Vanessa starb bei einem Dschungel-Guru
Ein Staatsanwalt ermittelt gegen einen Schamanen vom Amazonas. Denn der soll mitschuldig am mysteriösen Tod einer jungen Frau sein.
Vanessa (20) reiste bis nach Südamerika, weil sie hoffte, dass ihr ein Schamane im Dschungel helfen könnte. Aber die junge Frau mit den blauen Augen starb am Amazonas. Und seit Jahren weigert sich die Staatsanwaltschaft Cottbus (D), Vanessas Mutter zu sagen, was in den Ferien wirklich geschah.
Seit ihrem 13. Lebensjahr litt Vanessa an Epilepsie. Die Mutter, Solveig Jäckel (50), die im öffentlichen Dienst arbeitet, sagt der «Bild am Sonntag»: «Wir haben alles versucht, waren bei vielen Ärzten und Heilpraktikern. Keine Therapie und kein Medikament hat geholfen.» Die Anfälle kamen immer häufiger. «Ich habe nach alternativen Behandlungen gesucht. So bin ich auf Don Agustin Vasquez gestossen», erzählt die Mutter weiter.
Auf seiner Webseite bietet der selbst ernannte Meister-Schamane die Heilung «selbst schwerster Erkrankungen» mit Hilfe von Lehmbädern und spirituellen Zeremonien an. Dabei wird in seinen Urwald-Camps in Peru der halluzinogene Pflanzensud Ayahuasca, der aus den Blättern einer Lianenart hergestellt wird, verabreicht. Die natürliche Droge ist umstritten, in den meisten europäischen Ländern verboten.

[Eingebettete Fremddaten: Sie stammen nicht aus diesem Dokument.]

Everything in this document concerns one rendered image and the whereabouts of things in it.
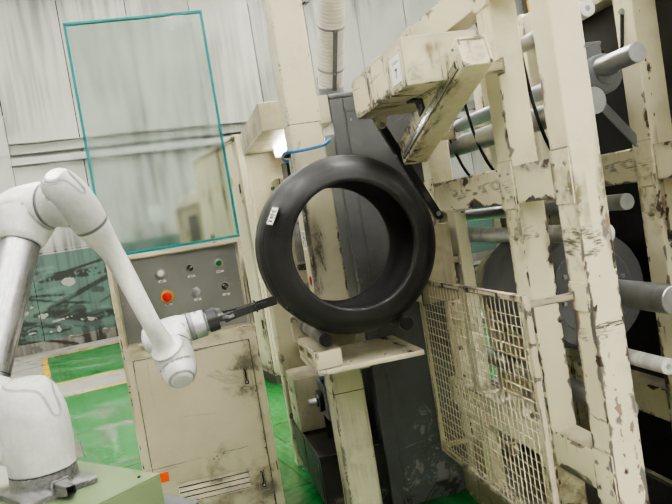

«Ich habe Vanessa bei ihrer ersten Reise nach Peru sogar noch begleitet», sagt Solveig Jäckel. Drei Wochen verbrachten sie im August 2018 am Amazonas, zahlten dafür umgerechnet 5000 Franken plus Flüge. Vanessa trank auch Ayahuasca. «Als wir zurückkamen, ging es ihr zunächst besser. Sie war ganz euphorisch.» Deswegen reiste Vanessa Anfang Januar 2019 erneut nach Peru. Diesmal verlangte der Schamane 1500 Franken pro Woche.
Am 30. Januar 2020 klingelte bei Solveig Jäckel das Telefon. «Eine Frau sagte mir, Vanessa sei tot», erinnerte sie sich. Ihre Tochter sei vor ihrer Pfahlhütte im Camp Yushintaita in einem Amazonas-Seitenarm ertrunken. Eine andere Kursteilnehmerin habe sie gefunden. Die Tote wird nach Deutschland überführt, die Staatsanwaltschaft Cottbus beschlagnahmt den Leichnam, leitet ein Todesermittlungsverfahren ein. Solveig Jäckel: «Die Gerichtsmedizin hat Proben für ein toxikologisches Gutachten entnommen. Seitdem habe ich nichts Neues erfahren. Ich weiss bis heute nicht, was Vanessa passiert ist. Das macht mich fertig.»
Für die Mutter steht fest, dass der Schamane für den Tod ihrer Tochter mitverantwortlich ist. Sie hat ihn u. a. wegen fahrlässiger Tötung angezeigt. Mehr als zwei Jahre sind seit Vanessas Tod vergangen. Und niemand bei der Staatsanwaltschaft Cottbus sieht eine Veranlassung, der Mutter zu sagen, wie und warum ihr Kind gestorben ist.
Ein Landtagsabgeordneter aus dem Wahlkreis der Familie will sich jetzt für die Mutter einsetzen und mit der Justizministerin über den Fall reden. Der zuständige Oberstaatsanwalt erklärte, dass gegen einen Täter der Tatverdacht der fahrlässigen Tötung bestehe. Die Ergebnisse der Gerichtsmedizin lägen mittlerweile vor. Die Frage des Abschlusses der Ermittlungen hänge davon ab, inwieweit es noch weiterer Erhebungen bedürfe. Das werde zurzeit geprüft.
Ist dieser Tatverdächtige der Schamane? Was hat er getan? Und wird er je zur Verantwortung gezogen? Fragen, die die Staatsanwaltschaft der trauernden Mutter beantworten muss.